Rose left her job soon after she told me that. She couldn’t work any more. She couldn’t concentrate, she did everything wrong, and then she got in trouble because she forgot all the towels for the rooms one day. She wanted to be at home to wait for the letter, she told me. She must wait at home. That’s what she told me. I got a new partner at the hotel. I didn’t enjoy it so much, ever again, working in that hotel, and one day the next year I got another job altogether.

I went to visit Rose once after that, at her house in Orlando.
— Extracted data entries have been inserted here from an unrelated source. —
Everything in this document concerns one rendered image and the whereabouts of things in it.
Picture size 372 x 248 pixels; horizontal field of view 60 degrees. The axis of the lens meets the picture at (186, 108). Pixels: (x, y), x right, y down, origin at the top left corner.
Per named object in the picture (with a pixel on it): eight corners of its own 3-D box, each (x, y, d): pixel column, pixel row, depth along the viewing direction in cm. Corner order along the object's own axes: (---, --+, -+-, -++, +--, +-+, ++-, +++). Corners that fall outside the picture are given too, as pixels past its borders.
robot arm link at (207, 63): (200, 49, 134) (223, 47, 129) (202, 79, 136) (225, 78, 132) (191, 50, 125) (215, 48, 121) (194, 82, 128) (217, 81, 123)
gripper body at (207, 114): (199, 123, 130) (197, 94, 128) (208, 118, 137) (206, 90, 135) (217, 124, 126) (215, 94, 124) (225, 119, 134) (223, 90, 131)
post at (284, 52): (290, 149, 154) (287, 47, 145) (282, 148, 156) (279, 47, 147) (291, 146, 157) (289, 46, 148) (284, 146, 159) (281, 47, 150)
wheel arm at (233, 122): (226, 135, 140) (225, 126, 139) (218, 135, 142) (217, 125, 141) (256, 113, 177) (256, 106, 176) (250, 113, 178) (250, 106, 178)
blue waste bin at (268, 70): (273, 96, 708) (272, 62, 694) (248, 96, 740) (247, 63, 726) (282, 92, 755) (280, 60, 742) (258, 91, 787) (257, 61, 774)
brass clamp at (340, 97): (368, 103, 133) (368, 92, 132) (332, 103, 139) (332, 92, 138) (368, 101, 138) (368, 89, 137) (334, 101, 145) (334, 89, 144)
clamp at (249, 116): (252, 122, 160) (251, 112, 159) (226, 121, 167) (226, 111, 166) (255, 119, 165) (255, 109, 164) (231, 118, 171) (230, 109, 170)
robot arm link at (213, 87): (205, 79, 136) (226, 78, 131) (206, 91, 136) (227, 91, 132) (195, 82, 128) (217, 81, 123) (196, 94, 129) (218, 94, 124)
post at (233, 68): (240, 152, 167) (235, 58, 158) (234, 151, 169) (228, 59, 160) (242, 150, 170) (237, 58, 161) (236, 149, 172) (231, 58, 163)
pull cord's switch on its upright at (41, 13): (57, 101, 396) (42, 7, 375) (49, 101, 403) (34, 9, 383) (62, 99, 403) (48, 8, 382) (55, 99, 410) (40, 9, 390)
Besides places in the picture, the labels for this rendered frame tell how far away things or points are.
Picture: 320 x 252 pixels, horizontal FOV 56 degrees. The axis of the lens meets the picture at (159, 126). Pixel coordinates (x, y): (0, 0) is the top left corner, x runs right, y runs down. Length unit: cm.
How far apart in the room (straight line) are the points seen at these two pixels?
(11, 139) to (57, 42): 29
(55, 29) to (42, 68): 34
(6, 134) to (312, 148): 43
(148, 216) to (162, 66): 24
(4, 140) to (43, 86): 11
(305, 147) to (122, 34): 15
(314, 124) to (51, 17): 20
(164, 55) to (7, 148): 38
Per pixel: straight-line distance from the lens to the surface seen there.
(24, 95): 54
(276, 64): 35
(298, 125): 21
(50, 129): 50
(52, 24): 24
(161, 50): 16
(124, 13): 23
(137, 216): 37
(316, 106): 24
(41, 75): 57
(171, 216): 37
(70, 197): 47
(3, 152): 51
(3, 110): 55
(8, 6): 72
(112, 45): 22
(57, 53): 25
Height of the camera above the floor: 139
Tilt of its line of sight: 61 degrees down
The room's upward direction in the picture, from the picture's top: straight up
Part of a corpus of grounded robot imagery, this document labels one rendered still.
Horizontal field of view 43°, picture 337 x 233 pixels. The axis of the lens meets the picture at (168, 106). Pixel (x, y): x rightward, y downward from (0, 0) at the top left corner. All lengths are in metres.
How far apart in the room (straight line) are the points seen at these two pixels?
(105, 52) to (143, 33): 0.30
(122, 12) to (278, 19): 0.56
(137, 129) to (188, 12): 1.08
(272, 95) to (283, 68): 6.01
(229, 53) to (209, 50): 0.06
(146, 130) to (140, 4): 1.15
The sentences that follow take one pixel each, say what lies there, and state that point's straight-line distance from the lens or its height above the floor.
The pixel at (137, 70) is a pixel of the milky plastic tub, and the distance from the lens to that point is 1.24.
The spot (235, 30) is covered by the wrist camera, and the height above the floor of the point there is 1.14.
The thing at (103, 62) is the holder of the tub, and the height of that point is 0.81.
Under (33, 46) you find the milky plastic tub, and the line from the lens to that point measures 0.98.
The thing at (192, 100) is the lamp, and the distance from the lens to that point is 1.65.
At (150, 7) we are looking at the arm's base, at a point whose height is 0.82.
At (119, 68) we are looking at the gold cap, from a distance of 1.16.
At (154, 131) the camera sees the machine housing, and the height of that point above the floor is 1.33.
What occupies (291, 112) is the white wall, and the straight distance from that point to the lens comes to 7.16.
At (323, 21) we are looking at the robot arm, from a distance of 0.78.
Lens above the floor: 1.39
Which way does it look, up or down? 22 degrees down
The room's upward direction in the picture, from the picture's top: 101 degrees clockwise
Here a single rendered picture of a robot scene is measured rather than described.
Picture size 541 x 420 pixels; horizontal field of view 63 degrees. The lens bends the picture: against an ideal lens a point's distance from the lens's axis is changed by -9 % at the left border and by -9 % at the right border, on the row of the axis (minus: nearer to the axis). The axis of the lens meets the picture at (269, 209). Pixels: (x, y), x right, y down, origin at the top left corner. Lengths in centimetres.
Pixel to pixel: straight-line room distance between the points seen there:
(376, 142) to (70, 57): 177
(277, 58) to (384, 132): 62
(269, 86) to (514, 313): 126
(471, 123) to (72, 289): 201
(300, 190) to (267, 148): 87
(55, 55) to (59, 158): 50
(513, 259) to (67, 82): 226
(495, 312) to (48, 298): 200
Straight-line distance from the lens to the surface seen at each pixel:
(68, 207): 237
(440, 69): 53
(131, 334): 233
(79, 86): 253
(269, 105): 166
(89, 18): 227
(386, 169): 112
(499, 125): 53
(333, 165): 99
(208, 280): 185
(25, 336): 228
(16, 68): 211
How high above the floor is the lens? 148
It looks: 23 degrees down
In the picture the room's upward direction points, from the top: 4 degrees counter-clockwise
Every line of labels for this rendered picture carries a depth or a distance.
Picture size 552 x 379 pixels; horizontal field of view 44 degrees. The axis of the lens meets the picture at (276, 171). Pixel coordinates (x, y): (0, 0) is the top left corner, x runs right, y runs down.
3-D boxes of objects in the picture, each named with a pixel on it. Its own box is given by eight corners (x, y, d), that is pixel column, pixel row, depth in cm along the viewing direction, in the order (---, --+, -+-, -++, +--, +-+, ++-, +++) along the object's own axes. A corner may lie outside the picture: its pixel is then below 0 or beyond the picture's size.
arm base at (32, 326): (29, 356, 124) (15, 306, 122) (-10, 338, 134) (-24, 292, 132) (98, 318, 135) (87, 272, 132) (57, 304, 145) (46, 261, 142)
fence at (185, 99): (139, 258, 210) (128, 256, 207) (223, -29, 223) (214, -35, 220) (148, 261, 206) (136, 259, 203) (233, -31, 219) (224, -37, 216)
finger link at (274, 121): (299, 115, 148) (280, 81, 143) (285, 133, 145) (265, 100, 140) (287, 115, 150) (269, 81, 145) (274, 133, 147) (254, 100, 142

But her sister was looking after her that time, even paying her rent, and cooking for her, otherwise Rose wouldn’t eat. That’s what her sister told me. She told me Rose stays in the house all day, and waits for her boy. She told me Rose is waiting for a letter still. Now Rose says the letter will come from Dar es Salaam. All the way from Dar, that’s what they call it. That’s where she heard some of those boys are now. And if a letter does not come from Dar es Salaam, then a young man – a comrade – will come to Rose’s door. And Rose must be home to meet this young man. That’s what Rose told me.

And while I was sitting in a chair with my tea, in Rose’s house, Rose told me she travels every day across a wide, grassy plain in a lorry that hurtles, to a bustling city. It’s called Lusaka, Rose told me. And then she flies in an airplane through the blue, blue sky, where it’s so beautiful, she said. She flies like a bird, south, south, as far south as airplanes fly. Because she is a letter, she told me, that must, must be delivered to a mailbox in Orlando West, in the Republic of South Africa. This mailbox, which is number 1665, Rose told me, stands in a very, very dark place that is far away from all help. And help is needed, Rose told me. Help is needed. That’s what Rose told me that day.

About The Author

Author

Dawn Promislow was born and raised in Johannesburg, South Africa. She was a schoolgirl in the city’s segregated white suburbs in 1976, when the events of this story take place. She has lived in Toronto since 1987, where she works in magazine journalism and where she has been completing the writing of a collection of short stories. The Letter is the first of these stories to be published.